▶ _To do_:
From the entries below, work out the number of lines that hold the word "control", and give that number alone.

(Stored records)
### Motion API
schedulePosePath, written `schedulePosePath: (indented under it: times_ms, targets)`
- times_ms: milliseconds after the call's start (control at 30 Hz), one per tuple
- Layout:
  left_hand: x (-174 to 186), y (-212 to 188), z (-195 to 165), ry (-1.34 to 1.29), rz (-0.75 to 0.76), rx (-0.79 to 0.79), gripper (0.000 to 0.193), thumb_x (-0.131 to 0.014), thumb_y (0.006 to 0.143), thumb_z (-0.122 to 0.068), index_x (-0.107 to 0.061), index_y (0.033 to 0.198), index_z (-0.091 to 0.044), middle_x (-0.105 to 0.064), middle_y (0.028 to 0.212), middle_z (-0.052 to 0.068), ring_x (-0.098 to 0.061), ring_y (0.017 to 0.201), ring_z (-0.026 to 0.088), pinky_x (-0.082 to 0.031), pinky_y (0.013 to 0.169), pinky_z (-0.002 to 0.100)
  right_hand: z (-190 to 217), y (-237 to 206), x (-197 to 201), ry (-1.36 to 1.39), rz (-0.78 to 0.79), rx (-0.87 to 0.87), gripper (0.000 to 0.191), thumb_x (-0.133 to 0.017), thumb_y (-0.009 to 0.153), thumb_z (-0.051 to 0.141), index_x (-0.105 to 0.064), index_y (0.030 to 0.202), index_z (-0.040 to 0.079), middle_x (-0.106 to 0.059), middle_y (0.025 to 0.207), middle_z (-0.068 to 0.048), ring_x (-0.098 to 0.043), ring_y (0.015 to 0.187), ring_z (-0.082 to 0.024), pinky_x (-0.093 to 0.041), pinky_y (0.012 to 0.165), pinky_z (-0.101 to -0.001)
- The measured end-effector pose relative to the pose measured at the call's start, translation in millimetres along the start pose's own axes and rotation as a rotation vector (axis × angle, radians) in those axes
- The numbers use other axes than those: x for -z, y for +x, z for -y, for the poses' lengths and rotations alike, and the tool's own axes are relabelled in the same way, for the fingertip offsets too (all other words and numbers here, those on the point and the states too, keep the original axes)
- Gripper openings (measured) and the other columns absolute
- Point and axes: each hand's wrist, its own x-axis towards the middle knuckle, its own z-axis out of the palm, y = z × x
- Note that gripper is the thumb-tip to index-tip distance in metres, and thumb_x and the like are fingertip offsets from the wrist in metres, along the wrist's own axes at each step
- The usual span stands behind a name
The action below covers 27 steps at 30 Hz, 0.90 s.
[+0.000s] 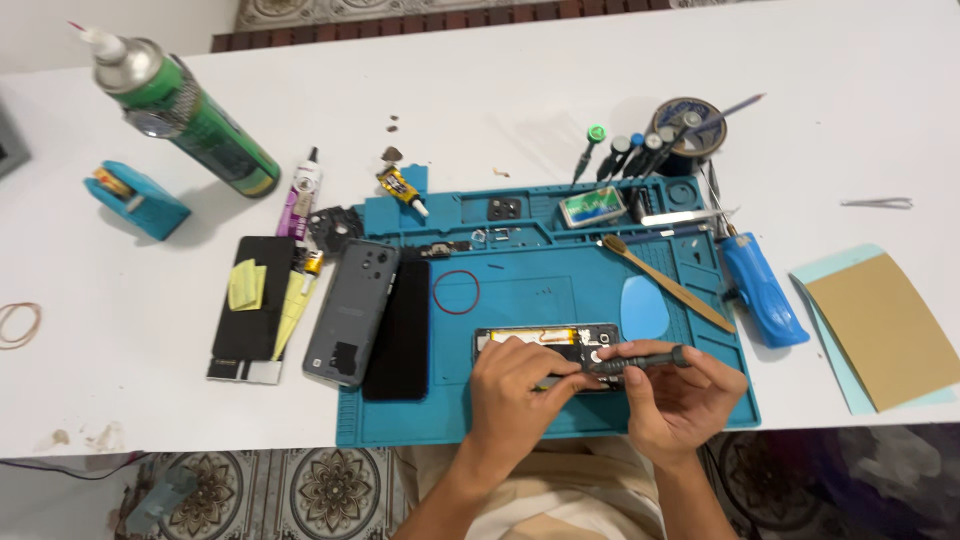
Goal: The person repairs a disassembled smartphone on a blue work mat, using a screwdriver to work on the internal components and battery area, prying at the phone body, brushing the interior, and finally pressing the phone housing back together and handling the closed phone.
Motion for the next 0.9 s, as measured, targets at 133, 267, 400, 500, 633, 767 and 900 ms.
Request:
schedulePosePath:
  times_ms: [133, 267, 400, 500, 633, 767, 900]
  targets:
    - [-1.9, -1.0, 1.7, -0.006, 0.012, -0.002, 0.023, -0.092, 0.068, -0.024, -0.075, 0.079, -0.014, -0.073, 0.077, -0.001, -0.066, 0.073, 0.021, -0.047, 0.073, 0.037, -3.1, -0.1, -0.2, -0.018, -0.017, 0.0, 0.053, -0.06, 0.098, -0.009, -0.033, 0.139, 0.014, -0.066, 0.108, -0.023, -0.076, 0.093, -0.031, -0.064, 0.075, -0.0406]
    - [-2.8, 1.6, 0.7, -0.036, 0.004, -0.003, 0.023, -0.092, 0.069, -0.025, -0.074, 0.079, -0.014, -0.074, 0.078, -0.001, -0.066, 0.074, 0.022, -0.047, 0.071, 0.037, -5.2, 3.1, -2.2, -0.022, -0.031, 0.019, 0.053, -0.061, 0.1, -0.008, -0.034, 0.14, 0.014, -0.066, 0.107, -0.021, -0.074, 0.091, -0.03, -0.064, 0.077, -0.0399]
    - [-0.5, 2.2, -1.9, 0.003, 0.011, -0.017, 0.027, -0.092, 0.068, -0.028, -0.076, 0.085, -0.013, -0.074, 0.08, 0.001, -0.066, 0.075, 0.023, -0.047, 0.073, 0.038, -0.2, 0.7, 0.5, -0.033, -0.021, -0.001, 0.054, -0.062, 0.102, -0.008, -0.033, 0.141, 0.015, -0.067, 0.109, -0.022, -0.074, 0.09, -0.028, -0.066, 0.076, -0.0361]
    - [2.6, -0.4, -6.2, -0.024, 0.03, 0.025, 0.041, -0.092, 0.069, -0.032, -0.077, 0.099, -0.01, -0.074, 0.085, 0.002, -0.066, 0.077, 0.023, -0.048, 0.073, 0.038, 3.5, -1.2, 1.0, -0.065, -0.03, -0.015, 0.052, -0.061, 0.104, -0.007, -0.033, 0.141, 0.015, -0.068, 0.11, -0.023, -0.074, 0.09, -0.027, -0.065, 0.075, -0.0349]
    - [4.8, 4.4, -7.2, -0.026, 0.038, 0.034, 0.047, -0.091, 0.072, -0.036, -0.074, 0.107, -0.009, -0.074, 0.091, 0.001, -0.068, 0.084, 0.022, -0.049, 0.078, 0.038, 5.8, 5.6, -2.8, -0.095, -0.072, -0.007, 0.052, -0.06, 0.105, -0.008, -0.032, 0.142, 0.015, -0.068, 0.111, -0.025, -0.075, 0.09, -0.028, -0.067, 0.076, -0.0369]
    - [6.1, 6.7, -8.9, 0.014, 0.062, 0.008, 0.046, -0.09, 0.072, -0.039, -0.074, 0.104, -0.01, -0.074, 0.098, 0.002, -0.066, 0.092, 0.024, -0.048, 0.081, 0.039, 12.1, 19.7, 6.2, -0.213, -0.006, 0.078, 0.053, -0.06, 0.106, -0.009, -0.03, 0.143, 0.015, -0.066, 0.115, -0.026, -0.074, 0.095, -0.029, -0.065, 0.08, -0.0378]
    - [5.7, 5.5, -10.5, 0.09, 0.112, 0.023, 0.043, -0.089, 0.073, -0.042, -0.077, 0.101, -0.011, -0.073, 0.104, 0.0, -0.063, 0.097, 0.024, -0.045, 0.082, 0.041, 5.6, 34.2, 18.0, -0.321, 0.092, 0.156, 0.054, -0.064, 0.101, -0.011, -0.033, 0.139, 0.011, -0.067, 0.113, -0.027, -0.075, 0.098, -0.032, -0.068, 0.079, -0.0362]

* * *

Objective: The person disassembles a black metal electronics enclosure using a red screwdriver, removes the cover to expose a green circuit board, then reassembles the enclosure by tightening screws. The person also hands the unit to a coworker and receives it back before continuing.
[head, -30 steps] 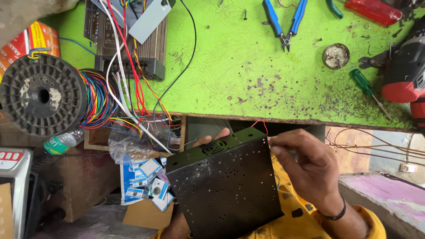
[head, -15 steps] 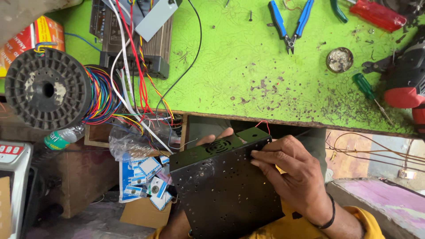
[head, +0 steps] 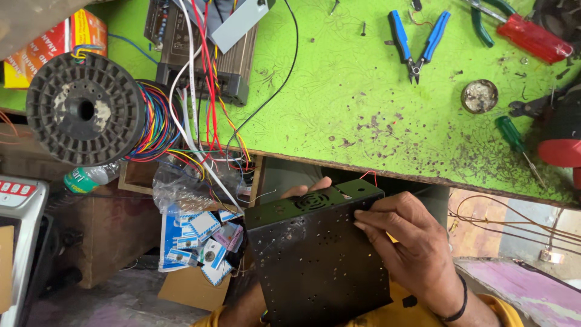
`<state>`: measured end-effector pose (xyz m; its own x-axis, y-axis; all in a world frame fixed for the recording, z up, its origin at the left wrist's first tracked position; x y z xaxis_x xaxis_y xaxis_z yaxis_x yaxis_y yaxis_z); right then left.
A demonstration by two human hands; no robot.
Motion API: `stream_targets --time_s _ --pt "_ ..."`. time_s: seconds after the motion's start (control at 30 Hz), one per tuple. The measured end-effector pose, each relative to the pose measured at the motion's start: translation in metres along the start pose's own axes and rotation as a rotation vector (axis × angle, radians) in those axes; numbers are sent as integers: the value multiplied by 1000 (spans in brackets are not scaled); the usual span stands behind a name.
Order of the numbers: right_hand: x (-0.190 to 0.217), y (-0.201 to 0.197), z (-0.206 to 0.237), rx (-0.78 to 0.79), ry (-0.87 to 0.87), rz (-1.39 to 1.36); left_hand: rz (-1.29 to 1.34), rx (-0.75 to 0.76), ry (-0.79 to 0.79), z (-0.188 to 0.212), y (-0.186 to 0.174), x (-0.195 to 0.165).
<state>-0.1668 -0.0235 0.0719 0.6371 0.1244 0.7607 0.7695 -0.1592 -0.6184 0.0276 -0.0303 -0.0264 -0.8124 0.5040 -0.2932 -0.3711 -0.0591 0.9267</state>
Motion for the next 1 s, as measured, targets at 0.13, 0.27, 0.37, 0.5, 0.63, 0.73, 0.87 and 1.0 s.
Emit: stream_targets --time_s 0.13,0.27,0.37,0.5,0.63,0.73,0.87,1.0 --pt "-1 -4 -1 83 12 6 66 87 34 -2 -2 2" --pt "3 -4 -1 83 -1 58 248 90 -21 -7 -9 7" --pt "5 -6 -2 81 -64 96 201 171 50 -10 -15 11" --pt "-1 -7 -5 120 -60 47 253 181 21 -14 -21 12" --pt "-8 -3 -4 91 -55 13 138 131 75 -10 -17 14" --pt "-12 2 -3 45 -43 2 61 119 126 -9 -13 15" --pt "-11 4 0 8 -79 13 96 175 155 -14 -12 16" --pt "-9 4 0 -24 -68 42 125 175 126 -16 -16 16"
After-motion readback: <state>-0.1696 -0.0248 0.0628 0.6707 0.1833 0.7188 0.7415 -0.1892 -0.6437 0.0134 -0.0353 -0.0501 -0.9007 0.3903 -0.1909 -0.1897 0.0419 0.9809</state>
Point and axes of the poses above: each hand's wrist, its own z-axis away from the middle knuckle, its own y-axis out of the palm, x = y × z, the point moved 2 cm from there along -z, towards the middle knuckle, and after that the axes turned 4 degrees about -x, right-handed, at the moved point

▶ _Exercise result_:
2